> _Exercise requirements_
Would you transcribe the records below from the line with "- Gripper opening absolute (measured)" to the line with "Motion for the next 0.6", ends included, exactly and with nothing more, leaving the pictures out?

> _Source data_
★ ★ ★ ★ ★ ★ ★
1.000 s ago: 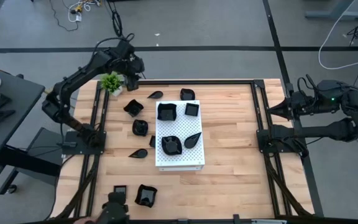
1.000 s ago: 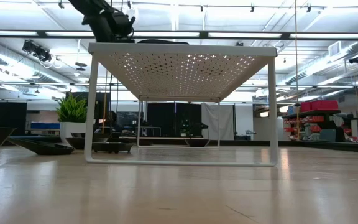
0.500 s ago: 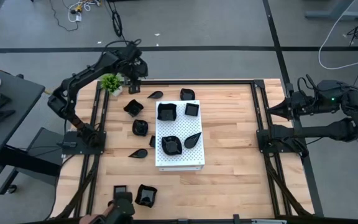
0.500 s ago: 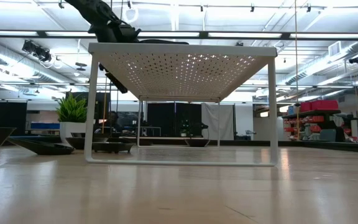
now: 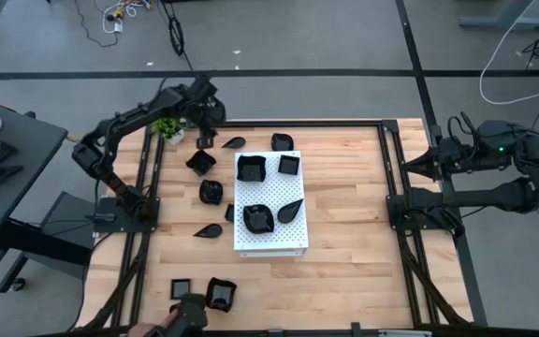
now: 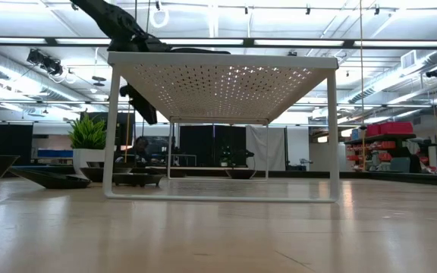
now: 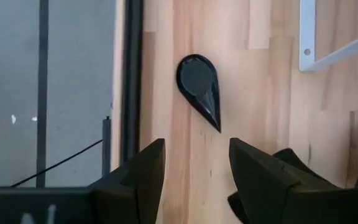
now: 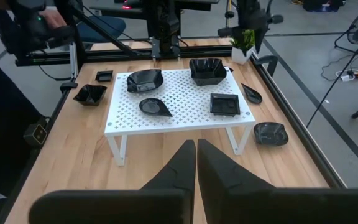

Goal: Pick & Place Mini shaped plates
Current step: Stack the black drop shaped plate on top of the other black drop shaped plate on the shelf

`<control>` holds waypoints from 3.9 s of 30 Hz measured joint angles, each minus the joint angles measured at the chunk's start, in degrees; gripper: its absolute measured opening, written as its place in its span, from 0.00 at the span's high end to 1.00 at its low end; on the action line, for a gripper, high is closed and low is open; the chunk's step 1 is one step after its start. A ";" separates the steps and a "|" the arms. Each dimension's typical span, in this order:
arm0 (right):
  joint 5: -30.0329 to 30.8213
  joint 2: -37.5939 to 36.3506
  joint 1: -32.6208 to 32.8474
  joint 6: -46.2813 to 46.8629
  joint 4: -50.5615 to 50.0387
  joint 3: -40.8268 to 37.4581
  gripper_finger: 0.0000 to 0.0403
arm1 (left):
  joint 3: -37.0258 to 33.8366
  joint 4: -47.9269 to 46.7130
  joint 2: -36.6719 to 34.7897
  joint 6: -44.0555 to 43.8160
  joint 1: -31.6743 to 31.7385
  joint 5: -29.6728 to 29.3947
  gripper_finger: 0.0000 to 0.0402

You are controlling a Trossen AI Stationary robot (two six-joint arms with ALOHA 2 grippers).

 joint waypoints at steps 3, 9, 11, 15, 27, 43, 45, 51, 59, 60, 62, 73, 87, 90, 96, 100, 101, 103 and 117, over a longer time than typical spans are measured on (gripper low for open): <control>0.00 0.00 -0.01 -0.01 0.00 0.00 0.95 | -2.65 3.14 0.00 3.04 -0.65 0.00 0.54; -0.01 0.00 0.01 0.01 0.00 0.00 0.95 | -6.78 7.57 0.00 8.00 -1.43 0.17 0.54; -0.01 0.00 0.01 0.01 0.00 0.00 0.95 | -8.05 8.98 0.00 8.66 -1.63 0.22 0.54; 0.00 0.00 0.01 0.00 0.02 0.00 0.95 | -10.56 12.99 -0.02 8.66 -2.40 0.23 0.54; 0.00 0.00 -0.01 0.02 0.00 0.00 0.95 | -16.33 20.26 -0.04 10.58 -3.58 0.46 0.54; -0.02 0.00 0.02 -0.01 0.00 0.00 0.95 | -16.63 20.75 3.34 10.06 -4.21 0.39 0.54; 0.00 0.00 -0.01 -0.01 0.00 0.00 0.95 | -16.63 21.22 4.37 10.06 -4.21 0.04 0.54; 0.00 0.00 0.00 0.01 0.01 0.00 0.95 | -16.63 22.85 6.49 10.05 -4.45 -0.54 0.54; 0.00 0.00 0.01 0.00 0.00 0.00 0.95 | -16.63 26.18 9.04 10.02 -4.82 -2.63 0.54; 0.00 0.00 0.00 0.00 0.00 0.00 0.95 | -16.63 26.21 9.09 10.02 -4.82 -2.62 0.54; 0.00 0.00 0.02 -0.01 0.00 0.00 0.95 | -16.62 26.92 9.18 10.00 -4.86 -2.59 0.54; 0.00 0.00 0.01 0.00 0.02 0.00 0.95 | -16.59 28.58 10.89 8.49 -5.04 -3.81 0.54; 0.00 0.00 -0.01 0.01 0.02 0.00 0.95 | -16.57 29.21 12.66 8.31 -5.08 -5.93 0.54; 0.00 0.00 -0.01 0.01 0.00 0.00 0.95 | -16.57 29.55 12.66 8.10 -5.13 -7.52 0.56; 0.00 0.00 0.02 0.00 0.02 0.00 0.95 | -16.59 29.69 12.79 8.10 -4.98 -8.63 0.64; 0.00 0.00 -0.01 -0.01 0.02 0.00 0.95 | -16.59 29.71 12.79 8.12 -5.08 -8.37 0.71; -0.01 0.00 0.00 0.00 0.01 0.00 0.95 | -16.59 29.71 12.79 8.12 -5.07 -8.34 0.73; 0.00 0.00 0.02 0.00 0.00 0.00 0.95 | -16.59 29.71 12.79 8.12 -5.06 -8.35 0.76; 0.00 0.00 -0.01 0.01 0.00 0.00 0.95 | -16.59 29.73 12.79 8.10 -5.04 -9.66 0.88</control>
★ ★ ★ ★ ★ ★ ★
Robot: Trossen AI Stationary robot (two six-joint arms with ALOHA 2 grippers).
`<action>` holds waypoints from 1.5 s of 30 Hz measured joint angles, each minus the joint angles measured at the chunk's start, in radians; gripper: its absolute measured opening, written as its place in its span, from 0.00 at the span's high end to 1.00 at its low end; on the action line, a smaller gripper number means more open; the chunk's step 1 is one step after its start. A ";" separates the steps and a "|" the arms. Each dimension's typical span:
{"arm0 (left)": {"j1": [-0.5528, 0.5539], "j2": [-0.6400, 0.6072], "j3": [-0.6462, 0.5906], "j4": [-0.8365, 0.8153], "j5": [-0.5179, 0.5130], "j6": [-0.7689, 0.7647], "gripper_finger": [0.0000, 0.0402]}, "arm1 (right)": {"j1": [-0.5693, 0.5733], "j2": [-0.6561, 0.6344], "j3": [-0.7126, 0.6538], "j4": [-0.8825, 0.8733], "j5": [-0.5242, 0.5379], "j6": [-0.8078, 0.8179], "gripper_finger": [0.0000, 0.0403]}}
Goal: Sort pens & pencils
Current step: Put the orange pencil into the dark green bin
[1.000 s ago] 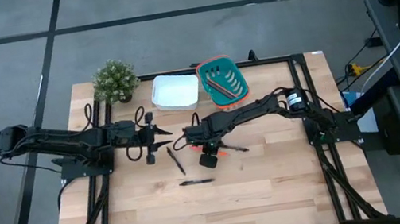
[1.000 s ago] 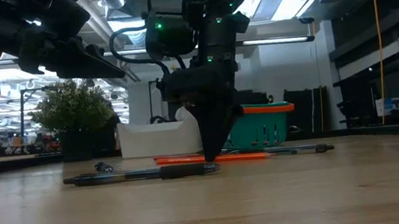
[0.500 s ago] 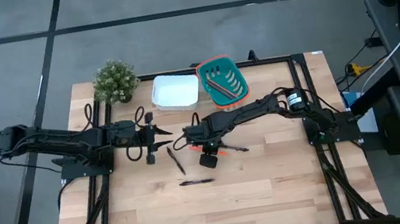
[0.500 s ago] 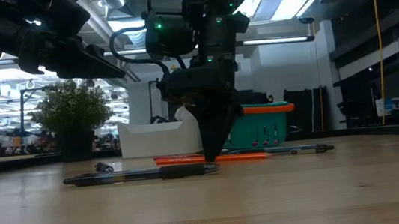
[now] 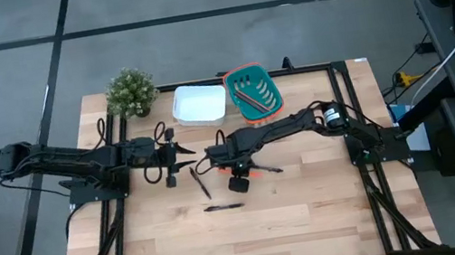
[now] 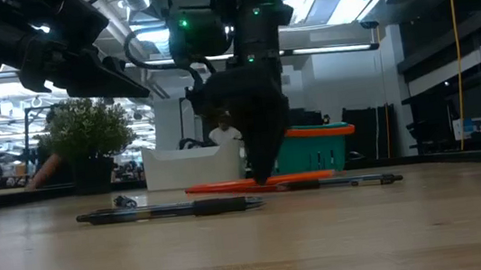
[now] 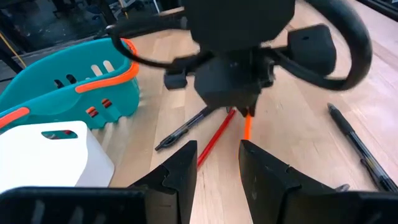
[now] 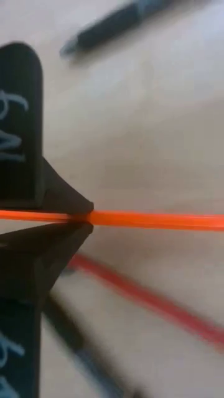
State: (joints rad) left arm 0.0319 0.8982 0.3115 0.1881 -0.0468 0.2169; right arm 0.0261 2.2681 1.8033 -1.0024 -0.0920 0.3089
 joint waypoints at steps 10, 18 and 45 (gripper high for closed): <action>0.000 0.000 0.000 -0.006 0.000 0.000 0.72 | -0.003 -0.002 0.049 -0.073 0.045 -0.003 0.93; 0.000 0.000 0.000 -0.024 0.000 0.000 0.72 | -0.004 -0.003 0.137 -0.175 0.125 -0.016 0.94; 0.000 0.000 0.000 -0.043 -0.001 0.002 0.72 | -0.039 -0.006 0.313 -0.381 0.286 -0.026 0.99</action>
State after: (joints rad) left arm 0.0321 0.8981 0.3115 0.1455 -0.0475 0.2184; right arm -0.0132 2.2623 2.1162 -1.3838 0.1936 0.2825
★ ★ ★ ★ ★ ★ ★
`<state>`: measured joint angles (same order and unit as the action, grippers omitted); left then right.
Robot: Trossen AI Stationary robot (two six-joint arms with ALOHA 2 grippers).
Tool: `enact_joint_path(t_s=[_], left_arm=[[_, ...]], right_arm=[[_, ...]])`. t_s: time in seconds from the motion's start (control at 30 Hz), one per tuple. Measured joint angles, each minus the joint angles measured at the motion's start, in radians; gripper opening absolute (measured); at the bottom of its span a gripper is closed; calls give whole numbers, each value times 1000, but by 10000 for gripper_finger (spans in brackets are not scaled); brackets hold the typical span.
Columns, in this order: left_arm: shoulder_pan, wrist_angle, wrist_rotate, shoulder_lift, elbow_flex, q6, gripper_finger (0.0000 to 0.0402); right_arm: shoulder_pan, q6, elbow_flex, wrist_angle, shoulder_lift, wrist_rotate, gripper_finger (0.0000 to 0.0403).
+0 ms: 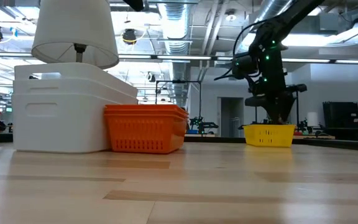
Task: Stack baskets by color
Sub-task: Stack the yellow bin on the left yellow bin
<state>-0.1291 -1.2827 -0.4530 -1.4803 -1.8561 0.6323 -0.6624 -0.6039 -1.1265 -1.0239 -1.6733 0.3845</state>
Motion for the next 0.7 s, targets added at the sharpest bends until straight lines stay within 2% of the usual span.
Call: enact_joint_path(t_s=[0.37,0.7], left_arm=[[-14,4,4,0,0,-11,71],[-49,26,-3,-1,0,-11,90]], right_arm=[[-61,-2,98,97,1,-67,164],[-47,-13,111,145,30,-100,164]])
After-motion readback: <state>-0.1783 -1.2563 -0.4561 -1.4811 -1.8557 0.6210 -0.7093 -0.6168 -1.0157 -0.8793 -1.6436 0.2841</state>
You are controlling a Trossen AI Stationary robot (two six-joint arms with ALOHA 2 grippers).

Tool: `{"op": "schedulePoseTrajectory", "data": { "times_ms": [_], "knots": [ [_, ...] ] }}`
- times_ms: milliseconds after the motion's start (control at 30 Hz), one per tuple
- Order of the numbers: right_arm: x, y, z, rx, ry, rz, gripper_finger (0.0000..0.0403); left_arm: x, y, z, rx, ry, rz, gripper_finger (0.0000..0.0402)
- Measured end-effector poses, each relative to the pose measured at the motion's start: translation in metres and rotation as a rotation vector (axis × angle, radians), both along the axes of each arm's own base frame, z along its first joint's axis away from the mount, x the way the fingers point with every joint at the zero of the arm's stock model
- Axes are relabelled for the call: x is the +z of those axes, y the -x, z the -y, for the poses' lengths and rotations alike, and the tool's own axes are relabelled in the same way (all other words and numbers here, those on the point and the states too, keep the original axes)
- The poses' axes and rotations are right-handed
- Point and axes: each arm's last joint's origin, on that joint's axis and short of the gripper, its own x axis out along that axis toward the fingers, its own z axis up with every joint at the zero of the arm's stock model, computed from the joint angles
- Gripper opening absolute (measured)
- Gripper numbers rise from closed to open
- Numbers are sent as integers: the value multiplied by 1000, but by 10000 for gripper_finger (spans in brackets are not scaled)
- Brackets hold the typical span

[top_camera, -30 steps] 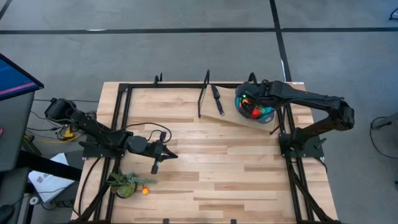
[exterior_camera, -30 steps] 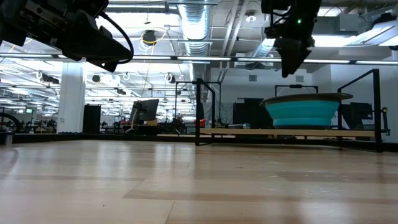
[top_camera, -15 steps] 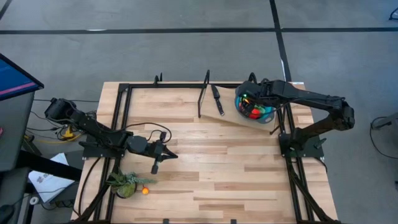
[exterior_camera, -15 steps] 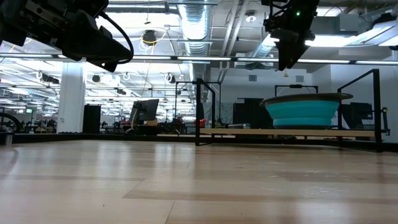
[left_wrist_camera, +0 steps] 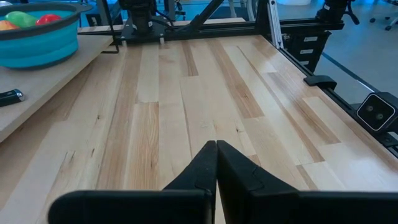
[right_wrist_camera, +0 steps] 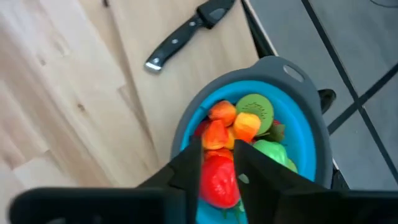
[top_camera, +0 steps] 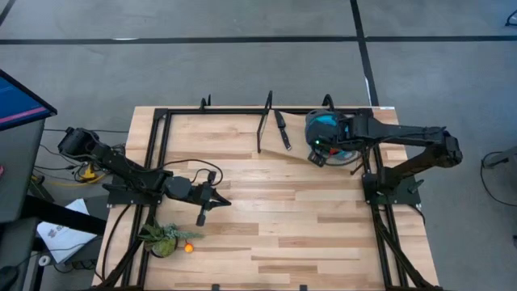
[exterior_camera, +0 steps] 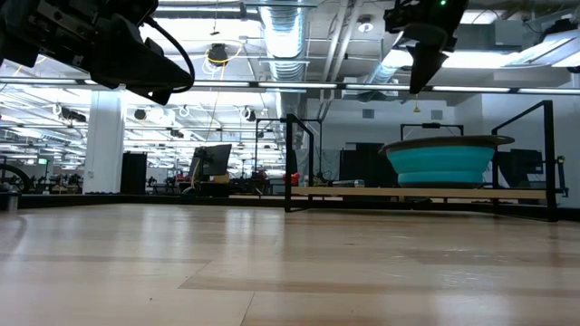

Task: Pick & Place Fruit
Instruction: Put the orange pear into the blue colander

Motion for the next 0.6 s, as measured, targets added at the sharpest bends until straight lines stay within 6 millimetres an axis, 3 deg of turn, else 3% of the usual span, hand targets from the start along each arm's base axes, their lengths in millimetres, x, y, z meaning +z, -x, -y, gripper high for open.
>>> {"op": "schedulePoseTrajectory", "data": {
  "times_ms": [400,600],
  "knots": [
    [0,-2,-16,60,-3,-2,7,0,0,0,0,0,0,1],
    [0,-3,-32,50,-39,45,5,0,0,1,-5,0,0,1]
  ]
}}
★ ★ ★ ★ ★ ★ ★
> _Response area_
- Gripper opening absolute (measured)
- Gripper numbers rise from closed to open
- Numbers are sent as integers: the value multiplied by 1000, but by 10000 for gripper_finger (spans in brackets are not scaled)
- Brackets hold the typical span

[top_camera, -30 steps] 
[exterior_camera, -30 steps] 
[top_camera, -15 steps] 
[exterior_camera, -15 steps] 
[left_wrist_camera, +0 steps] 
[right_wrist_camera, +0 steps] 
[top_camera, +0 steps] 
[exterior_camera, +0 steps] 

Task: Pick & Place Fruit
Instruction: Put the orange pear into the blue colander

Motion for the next 0.6 s, as measured, targets added at the sharpest bends until straight lines stay within 6 millimetres an axis, 3 deg of turn, else 3% of the usual span, hand targets from the start along each arm's base axes, their lengths in millimetres, x, y, z meaning +z, -x, -y, gripper high for open.

There is no more output to give.